- [Exercise requirements]:
Copy out, exactly and with nothing else, the stretch of lines that starts at the line containing "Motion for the" and finishes at the end of the data.

--------------------------------

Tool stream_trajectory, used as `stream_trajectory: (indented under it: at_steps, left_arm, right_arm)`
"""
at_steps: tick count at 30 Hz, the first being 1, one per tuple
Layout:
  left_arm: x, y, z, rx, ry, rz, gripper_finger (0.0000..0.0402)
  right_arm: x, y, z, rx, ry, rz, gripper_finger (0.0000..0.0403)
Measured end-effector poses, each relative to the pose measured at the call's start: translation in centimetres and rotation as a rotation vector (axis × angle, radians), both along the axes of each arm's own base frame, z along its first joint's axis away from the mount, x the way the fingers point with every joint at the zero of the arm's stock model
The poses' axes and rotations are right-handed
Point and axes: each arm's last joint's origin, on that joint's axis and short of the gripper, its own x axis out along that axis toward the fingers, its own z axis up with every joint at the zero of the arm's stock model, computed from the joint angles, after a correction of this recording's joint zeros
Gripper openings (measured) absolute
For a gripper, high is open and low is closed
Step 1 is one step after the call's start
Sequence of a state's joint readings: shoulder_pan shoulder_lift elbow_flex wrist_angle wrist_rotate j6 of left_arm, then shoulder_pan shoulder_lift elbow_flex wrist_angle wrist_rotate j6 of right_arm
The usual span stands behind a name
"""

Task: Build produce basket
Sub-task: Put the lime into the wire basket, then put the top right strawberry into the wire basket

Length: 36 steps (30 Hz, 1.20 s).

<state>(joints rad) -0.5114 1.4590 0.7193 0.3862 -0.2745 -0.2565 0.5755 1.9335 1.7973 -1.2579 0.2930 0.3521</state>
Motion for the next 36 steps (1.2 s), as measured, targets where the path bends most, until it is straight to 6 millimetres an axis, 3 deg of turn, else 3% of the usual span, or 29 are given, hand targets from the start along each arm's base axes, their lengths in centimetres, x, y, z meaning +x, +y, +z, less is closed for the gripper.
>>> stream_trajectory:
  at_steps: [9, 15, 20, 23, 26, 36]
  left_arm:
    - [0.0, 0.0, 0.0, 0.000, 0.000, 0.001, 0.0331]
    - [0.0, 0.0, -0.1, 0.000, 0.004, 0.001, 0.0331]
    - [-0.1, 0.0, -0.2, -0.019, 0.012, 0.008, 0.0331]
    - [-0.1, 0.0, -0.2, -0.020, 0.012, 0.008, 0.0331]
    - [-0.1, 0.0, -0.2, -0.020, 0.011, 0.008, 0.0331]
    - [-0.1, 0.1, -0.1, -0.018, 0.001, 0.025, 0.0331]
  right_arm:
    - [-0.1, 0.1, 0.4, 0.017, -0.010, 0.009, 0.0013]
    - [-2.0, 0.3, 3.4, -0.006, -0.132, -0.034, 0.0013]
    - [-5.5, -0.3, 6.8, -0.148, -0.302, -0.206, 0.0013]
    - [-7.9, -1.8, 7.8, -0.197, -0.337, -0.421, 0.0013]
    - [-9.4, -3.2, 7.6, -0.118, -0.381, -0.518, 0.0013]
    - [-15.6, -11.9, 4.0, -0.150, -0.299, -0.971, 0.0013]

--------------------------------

- [Finished task]:
Motion for the next 36 steps (1.2 s), as measured, targets where the path bends most, until it is straight to 6 millimetres an axis, 3 deg of turn, else 3% of the usual span, or 29 are given, hand targets from the start along each arm's base axes, their lengths in centimetres, x, y, z meaning +x, +y, +z, less is closed for the gripper.
>>> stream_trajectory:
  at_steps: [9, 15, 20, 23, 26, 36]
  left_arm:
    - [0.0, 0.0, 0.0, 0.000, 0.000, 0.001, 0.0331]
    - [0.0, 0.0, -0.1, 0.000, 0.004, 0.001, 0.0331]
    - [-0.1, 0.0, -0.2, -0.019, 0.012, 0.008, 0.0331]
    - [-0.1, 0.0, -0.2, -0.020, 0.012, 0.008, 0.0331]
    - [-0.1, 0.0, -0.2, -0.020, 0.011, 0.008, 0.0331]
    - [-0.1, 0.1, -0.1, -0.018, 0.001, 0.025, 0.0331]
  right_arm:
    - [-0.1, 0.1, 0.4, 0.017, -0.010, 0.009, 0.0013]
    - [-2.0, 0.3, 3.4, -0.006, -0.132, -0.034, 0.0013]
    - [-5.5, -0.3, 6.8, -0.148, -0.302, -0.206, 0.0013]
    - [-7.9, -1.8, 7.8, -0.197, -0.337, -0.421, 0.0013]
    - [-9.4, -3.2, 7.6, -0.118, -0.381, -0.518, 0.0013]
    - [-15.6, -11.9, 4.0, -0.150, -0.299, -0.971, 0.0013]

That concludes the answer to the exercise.